Retained visual function in a subset of patients with long-chain 3-hydroxyacyl-CoA dehydrogenase deficiency (LCHADD).

Ophthalmic Genet 2021 02 27;42(1):23-27. Epub 2020 Oct 27.

Department of Ophthalmology, University Medical Center Hamburg-Eppendorf , Hamburg, Germany.

: LCHADD causes retinopathy associated with low vision, visual field defects, nyctalopia and myopia. We report a retrospective long-term single-center study of 6 LCHADD patients trying to clarify if early diagnosis has an impact on the course and outcome of chorioretinal degeneration. : Long-term follow-up of visual acuity and staging of chorioretinal degeneration by fundus photography, optical coherence tomography (OCT) and autofluorescence (AF) in all six patients. Three patients (2 m/1 f; age 8-14.8 years) were diagnosed by newborn screening, a single patient early within the first year of life and treated promptly while the other two (1 m/1 f; age 23-24 years) were diagnosed later after developing symptoms.

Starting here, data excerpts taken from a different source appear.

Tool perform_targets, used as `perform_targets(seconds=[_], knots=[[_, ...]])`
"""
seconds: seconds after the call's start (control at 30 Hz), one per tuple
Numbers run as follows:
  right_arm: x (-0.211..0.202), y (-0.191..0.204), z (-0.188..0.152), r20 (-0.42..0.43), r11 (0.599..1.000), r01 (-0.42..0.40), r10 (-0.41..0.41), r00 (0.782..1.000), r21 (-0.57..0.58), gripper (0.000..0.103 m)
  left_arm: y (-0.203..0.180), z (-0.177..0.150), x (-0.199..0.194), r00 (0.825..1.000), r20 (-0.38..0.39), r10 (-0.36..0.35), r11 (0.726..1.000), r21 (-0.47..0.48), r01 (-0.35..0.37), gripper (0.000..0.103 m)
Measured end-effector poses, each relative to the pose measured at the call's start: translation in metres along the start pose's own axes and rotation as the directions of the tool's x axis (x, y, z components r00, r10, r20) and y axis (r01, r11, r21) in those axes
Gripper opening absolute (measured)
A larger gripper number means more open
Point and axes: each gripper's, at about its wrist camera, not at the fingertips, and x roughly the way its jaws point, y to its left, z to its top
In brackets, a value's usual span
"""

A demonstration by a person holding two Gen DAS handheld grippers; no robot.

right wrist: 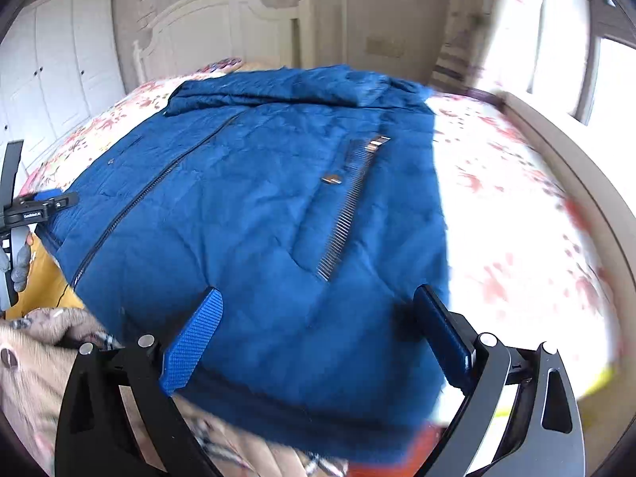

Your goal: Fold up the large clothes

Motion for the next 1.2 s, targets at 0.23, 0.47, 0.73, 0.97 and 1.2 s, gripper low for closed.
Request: perform_targets(seconds=[0.23, 0.47, 0.73, 0.97, 1.2], knots=[[-0.021, -0.027, -0.039, 0.029, 0.99, -0.036, 0.033, 0.999, 0.137, 0.079, 0.019, -0.014, -0.009, 0.999, 0.012, -0.044, 0.998, -0.042, 0.044, 0.099], [-0.007, -0.02, -0.024, 0.036, 0.987, -0.055, 0.05, 0.998, 0.149, 0.066, 0.01, -0.012, -0.011, 0.994, 0.023, -0.106, 0.994, -0.035, 0.107, 0.08], [-0.006, -0.014, -0.021, -0.048, 0.992, -0.011, 0.017, 0.999, 0.129, 0.067, 0.003, -0.002, -0.002, 0.995, -0.064, -0.072, 0.997, 0.007, 0.072, 0.085], [-0.01, -0.009, -0.025, -0.011, 0.996, -0.003, 0.004, 1.0, 0.094, 0.049, -0.005, -0.009, -0.008, 0.994, -0.066, -0.088, 0.993, 0.066, 0.093, 0.066], [-0.026, -0.015, -0.03, 0.076, 0.991, -0.078, 0.07, 0.995, 0.111, 0.02, -0.014, -0.015, -0.028, 0.99, -0.009, -0.138, 0.981, 0.136, 0.138, 0.018]])
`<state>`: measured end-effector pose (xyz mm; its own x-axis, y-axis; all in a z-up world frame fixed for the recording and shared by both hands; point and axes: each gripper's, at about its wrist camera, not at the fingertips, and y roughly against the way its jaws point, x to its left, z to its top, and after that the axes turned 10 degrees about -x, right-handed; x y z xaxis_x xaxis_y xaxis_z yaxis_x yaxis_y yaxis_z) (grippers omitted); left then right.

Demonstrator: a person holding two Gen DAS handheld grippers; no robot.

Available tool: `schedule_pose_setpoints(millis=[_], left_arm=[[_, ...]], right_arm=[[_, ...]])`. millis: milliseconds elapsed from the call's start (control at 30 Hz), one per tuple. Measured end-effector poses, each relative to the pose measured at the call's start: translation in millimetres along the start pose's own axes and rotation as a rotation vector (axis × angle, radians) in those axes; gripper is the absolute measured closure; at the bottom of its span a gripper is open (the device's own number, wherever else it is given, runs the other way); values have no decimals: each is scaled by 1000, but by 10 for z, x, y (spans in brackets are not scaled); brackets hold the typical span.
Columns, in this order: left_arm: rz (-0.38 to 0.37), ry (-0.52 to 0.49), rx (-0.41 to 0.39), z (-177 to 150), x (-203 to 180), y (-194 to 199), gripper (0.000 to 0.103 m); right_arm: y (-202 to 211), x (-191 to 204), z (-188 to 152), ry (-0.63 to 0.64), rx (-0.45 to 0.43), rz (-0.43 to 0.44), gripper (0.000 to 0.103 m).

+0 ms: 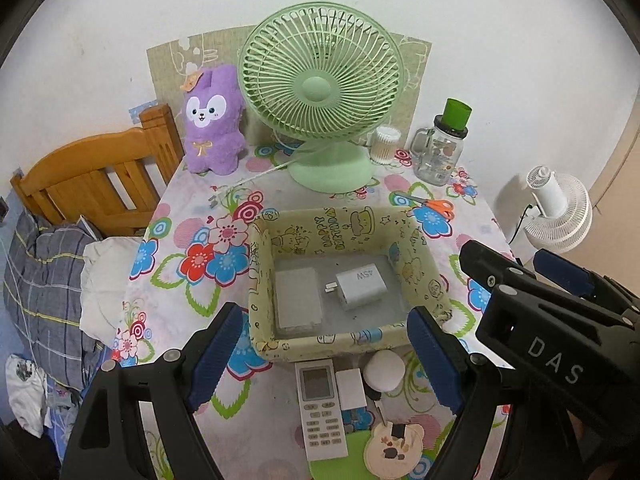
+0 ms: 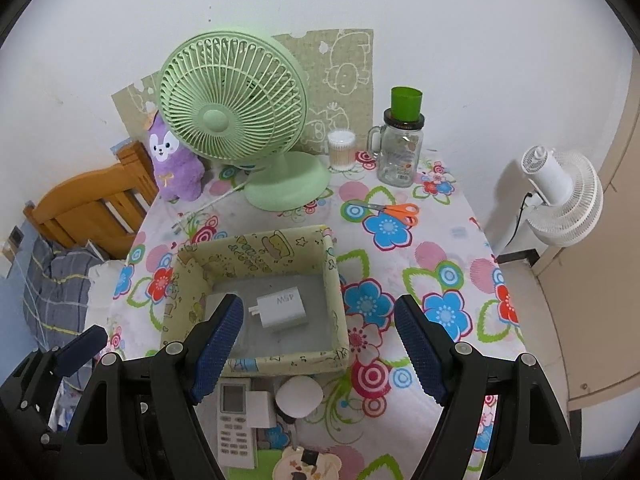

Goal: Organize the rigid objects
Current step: 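Withdraw both open tools up out of the fabric box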

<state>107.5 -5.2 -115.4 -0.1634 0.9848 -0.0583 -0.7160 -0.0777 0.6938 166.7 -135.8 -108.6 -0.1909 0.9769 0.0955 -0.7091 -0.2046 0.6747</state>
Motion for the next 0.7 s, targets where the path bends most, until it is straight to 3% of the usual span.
schedule_pose_setpoints(millis=[700], left_arm=[[-25,-48,-14,-161,-84,359,17]], right_arm=[[434,-38,-158,6,-22,-19,18]])
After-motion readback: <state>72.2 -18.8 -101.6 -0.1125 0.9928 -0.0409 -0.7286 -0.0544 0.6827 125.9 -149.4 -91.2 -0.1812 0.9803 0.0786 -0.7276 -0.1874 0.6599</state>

All carried HADHA variants; five were homozygous for the common p.E510Q variant, in one from the symptomatically diagnosed group p.[E510Q]; [R291*] was detected. : All patients showed retinal alterations, but early diagnosis was associated with a milder phenotype and a longer preservation of visual function. Among symptomatic patients, only one showed mild retinal involvement at the time of diagnosis. : Despite the small number our study suggests that early diagnosis does not prevent retinopathy but might contribute to a milder phenotype with retained good visual acuity over time. OCT and AF are reliable non-invasive diagnostic tools to estimate the progression of early-stage retinal changes in LCHADD patients.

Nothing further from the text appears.